The results of the above compression and flexural testing are illustrated in Figures 1 and 2 (note: there was no result for 40% v/v calcium phosphate tribasic filled polycaprolactone, as this material became crumbly and could not be remoulded).  The compression results of the remoulded PCL/aragonite composites and unfilled PCL are shown below (mean values and standard deviation are shown). Four samples were tested for each material:
Conclusions
(a) The general trend reveals an increase in compressive modulus for samples containing ceramic filler over that for unfilled PCL. The greater increase was observed in the higher of the two loading levels (40% v/v) in all cases
(b) The data relating to the re-moulded samples reveal no significant changes in compressive modulus.
(c) The data show that PCL/ceramic composites have improved flexural modulus compared with unfilled PCL. The greater increase was observed in the higher of the two loading levels (40% v/v) in all cases (except 40% v/v calcium phosphate tribasic, for which no result was obtained). (d) There is no significant change in compressive modulus as a result of re-moulding.
Example 13
This example demonstrates the in vitro degradation behaviour at 37°C of PCL, P(LA/GA) and blends of PCL with P(LA/GA). In each case, polycaprolactone P767E (ex Union Carbide, Mn -80000, Mw -140000) was employed.
Sample details:
- 99% w/w PCL was blended with P(LA/GA) (75:25)
- 90%w/w PCL was blended with P(LA/GA) (75:25)
- 50% w/w PCL was blended with P(LA/GA) (75:25)
- PCL (100%) was used as control
- P(LA/GA) (100%) was used as control
All samples were prepared by solution blending in dichloromethane and evaporation under reduced pressure and vacuum drying. All samples were re-heated and moulded into compression piece moulds prior to submission. Degradation of the samples was carried out by the following method:
The samples of PCL, P(LA/GA) and PCL/P(LA/GA) blends were chopped into small pieces. About 0.6-0.9g of sample was weighed into a glass jar and 50ml of sterile PBS was added. Sufficient samples for eight time points was prepared. Samples were then placed in an oven at 37°C for the duration of the degradation. The pH of the degradation samples was monitored during the study, and the buffer replaced when necessary.

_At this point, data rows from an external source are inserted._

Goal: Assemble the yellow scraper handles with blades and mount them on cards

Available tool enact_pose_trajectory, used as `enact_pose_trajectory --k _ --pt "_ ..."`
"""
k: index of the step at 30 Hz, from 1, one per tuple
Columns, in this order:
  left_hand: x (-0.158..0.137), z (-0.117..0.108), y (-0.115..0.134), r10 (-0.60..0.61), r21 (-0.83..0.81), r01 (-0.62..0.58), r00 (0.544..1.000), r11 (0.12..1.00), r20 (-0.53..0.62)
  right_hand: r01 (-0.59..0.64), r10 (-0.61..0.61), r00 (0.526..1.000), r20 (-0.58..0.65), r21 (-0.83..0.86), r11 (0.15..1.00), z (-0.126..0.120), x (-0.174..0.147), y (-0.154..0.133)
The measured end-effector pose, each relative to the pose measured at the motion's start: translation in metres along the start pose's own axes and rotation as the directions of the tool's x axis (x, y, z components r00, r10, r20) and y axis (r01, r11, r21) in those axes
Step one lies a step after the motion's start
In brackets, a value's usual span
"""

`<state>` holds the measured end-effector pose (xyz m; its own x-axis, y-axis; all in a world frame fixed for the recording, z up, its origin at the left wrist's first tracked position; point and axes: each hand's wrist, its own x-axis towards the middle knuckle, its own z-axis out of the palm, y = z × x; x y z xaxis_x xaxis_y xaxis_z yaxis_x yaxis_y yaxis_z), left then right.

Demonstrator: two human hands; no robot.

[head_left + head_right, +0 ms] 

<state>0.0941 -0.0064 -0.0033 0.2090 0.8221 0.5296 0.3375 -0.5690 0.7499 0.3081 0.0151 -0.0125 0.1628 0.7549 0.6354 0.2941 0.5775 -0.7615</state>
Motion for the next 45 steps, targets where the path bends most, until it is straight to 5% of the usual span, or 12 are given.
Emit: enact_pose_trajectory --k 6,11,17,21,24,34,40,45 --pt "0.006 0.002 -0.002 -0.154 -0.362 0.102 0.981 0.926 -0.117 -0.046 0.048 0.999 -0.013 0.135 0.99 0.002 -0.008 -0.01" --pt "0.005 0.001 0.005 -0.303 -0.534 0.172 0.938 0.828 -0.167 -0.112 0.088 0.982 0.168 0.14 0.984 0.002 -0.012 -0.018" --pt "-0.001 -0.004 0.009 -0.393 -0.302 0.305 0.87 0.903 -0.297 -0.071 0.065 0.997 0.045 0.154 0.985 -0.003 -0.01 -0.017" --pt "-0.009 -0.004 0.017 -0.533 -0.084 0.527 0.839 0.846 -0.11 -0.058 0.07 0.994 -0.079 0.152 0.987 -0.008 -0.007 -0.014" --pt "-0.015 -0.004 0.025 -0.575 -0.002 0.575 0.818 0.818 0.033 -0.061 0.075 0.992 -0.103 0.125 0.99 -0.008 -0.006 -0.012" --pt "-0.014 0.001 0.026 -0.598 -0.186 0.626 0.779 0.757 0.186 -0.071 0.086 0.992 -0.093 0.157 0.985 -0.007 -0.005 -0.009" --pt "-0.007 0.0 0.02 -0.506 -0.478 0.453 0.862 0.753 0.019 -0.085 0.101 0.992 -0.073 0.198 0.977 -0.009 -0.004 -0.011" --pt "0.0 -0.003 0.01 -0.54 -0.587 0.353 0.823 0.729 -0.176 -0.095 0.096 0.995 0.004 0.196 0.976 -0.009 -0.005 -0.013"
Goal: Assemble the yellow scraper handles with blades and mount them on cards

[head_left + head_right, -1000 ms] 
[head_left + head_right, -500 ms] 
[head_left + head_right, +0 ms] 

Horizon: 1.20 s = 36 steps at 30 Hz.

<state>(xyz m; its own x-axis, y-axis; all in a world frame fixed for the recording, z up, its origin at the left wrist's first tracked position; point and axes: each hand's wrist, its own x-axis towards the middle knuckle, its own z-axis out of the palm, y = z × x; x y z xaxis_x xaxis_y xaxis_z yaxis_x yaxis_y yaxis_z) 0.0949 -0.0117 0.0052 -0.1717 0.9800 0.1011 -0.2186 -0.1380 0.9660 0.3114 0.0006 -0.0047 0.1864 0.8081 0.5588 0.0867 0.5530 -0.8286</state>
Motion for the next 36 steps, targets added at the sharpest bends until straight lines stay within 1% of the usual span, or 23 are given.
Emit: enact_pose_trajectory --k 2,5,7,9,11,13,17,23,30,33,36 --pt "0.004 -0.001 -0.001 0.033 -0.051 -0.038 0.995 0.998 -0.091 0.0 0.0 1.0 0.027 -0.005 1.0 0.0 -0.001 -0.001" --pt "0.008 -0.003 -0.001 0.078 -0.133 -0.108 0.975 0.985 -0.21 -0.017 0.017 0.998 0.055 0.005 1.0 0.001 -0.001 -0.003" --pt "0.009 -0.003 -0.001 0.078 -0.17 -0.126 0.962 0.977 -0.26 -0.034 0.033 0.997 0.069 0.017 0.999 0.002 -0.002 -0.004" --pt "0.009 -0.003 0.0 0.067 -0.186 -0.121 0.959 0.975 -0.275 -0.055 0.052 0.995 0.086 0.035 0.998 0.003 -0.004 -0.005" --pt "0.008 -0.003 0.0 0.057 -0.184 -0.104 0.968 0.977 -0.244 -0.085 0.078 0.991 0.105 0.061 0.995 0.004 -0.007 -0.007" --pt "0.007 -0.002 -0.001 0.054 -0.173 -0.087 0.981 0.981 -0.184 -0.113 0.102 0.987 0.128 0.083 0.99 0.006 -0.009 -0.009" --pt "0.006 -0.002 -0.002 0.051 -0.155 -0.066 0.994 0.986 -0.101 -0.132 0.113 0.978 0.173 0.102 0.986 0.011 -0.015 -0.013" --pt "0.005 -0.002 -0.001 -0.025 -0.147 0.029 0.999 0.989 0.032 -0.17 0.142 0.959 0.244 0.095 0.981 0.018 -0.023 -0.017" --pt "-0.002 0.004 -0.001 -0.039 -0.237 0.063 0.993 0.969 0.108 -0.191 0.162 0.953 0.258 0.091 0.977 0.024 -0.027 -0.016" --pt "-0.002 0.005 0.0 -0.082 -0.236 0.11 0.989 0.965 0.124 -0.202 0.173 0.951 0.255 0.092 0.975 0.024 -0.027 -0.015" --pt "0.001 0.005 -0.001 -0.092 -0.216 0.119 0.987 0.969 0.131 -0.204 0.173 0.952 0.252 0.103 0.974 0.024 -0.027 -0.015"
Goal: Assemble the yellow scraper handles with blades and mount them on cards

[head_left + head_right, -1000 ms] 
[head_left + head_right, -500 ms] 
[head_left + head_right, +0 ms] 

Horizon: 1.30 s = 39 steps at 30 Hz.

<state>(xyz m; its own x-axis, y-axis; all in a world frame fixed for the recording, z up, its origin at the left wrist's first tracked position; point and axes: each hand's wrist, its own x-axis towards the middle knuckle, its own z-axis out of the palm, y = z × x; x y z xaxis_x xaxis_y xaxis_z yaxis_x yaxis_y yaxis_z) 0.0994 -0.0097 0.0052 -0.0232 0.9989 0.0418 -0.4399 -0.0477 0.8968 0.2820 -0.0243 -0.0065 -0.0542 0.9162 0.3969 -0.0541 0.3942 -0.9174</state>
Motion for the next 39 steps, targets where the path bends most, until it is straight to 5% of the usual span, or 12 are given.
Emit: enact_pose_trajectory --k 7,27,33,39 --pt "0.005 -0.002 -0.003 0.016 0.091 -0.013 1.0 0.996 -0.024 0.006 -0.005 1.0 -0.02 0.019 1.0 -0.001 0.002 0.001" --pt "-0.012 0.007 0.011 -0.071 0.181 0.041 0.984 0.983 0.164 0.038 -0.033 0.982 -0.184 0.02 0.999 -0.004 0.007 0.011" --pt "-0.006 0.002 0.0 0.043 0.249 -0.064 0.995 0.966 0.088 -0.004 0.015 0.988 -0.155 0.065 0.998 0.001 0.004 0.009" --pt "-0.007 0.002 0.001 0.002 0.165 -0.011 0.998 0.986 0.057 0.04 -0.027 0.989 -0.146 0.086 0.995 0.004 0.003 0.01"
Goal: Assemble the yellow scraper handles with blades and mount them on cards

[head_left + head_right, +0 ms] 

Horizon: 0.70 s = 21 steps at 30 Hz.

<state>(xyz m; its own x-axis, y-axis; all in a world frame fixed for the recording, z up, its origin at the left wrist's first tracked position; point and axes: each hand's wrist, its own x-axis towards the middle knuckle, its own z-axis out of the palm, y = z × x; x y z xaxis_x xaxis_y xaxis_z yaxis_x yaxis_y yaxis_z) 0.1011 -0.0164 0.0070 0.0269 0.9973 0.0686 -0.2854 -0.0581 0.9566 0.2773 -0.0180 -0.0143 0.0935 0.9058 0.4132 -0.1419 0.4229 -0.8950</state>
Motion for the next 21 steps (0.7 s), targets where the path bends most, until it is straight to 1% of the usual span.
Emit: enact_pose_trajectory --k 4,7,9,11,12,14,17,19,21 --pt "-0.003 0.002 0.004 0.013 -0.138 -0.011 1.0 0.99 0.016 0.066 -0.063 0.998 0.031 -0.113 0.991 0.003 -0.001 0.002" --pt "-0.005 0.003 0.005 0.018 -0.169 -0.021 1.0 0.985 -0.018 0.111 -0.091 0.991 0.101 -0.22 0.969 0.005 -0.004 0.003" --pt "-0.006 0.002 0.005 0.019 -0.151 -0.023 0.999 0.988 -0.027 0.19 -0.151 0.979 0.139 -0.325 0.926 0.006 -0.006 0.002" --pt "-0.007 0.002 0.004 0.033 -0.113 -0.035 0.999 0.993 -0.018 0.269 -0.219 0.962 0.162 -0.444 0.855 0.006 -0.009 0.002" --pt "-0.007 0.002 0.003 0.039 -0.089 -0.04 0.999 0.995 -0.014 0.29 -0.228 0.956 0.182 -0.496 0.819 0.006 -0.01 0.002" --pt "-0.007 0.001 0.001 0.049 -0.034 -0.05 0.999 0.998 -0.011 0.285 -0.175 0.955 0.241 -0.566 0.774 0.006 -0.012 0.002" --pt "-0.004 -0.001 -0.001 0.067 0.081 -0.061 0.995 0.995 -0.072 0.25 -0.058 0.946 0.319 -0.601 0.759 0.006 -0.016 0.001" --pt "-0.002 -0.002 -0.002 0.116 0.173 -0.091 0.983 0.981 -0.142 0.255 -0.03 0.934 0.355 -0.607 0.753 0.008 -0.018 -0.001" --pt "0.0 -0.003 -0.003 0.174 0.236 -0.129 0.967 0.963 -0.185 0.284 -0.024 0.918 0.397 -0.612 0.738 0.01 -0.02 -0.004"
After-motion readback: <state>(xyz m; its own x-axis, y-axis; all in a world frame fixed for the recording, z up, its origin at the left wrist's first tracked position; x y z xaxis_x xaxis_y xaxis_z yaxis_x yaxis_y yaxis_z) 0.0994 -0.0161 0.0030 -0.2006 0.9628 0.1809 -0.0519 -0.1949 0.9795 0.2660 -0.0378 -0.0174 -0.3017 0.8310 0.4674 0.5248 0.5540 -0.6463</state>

Degradation was monitored by measuring change in molecular weight with time according to the following method:
At each timepoint, once the samples had been dried to constant weight, their molecular weights were determined. The samples were dissolved in chloroform at a concentration of 0.2-0.35 w/v. Filtration was carried out prior to analysis. The gel permeation chromatography analyses were carried out using a phenogel 10μm linear mixed bed column and the appropriate guard column with refractive index detection.
The results are illustrated in Fig.3.
The molecular weight analyses showed that all samples degraded over the 32 week degradation period. The 100% PCL had the lowest degradation rate, the 100% P(LA/GA) the highest, with mixtures having degradation rates falling between the two. This illustrates how the degradation characteristics of the composite may be tailored to the situation at hand.
The degradation characteristics of materials comprising a ceramic filler can be modified in a similar manner to that demonstrated in Example 13, by addition of a second bioresorbable, biocompatible polymeric component.